Exercise requirements:
Copy out each line of the material in which the word "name" can be found.

Given information:
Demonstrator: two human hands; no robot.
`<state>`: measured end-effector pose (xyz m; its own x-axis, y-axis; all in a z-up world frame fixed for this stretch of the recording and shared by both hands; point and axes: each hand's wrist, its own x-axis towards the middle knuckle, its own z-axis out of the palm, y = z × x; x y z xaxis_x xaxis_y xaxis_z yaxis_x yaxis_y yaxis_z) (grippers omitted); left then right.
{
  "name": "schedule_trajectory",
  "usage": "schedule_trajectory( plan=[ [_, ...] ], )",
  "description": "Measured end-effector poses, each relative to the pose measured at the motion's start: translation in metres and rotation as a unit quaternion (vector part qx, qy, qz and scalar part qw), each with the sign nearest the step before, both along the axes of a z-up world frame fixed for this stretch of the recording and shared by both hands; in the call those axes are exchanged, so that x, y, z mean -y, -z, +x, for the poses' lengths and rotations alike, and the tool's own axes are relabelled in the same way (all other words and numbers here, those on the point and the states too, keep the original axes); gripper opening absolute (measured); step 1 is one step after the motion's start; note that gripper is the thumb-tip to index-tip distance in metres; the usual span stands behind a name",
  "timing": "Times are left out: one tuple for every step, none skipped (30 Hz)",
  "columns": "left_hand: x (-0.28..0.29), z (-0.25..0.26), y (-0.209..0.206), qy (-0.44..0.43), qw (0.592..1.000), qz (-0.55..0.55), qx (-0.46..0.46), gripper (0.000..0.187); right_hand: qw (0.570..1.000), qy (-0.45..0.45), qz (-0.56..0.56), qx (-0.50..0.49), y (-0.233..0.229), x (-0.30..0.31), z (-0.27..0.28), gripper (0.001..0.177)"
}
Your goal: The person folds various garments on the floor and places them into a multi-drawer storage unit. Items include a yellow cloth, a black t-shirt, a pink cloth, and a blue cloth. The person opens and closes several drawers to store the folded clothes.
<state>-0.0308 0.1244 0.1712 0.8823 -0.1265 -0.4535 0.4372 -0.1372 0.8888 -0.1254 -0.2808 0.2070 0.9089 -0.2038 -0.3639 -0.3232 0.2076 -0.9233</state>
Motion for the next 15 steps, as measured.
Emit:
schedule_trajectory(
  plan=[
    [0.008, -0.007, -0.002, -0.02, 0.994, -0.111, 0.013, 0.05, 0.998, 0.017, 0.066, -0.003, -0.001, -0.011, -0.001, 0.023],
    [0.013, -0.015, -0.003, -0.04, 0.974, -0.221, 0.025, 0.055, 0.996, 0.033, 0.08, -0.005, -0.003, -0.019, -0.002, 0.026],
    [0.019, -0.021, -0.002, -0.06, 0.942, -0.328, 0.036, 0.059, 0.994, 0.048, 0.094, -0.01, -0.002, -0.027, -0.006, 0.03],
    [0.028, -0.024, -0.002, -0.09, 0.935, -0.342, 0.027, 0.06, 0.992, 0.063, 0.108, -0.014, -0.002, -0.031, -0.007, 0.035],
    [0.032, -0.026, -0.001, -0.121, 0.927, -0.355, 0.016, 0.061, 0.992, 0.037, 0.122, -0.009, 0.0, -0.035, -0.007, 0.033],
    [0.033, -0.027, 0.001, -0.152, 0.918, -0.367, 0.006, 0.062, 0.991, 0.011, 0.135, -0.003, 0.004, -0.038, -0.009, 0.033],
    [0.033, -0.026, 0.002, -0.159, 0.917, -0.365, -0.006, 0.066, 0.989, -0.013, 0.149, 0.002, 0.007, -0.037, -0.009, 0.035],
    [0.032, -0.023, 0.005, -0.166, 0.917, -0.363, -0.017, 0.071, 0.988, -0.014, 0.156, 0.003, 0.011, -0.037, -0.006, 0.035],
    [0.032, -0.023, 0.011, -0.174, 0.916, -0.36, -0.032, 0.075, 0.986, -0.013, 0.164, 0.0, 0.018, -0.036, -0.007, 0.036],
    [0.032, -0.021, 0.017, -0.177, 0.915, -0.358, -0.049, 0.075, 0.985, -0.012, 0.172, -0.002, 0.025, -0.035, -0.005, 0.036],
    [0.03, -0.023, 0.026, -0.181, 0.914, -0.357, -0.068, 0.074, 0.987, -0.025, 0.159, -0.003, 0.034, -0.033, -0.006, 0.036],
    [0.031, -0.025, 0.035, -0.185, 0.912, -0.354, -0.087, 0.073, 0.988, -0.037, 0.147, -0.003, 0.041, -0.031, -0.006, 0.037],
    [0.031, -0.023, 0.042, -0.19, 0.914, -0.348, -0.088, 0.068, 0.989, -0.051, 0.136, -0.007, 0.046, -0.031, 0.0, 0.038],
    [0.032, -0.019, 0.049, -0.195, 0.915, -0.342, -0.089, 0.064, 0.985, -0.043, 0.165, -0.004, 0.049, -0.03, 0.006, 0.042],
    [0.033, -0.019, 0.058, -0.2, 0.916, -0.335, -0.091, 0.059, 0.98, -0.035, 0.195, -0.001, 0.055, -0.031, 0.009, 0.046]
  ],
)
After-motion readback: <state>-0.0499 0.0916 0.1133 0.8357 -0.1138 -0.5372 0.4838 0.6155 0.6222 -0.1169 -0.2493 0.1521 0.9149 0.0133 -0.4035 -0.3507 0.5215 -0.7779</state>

Exercise solution:
  "name": "schedule_trajectory",
  "description": "Measured end-effector poses, each relative to the pose measured at the motion's start: translation in metres and rotation as a unit quaternion (vector part qx, qy, qz and scalar part qw), each with the sign nearest the step before, both along the axes of a z-up world frame fixed for this stretch of the recording and shared by both hands; in the call those axes are exchanged, so that x, y, z mean -y, -z, +x, for the poses' lengths and rotations alike, and the tool's own axes are relabelled in the same way (all other words and numbers here, those on the point and the states too, keep the original axes); gripper opening absolute (measured); step 1 is one step after the motion's start; note that gripper is the thumb-tip to index-tip distance in metres; the usual span stands behind a name",

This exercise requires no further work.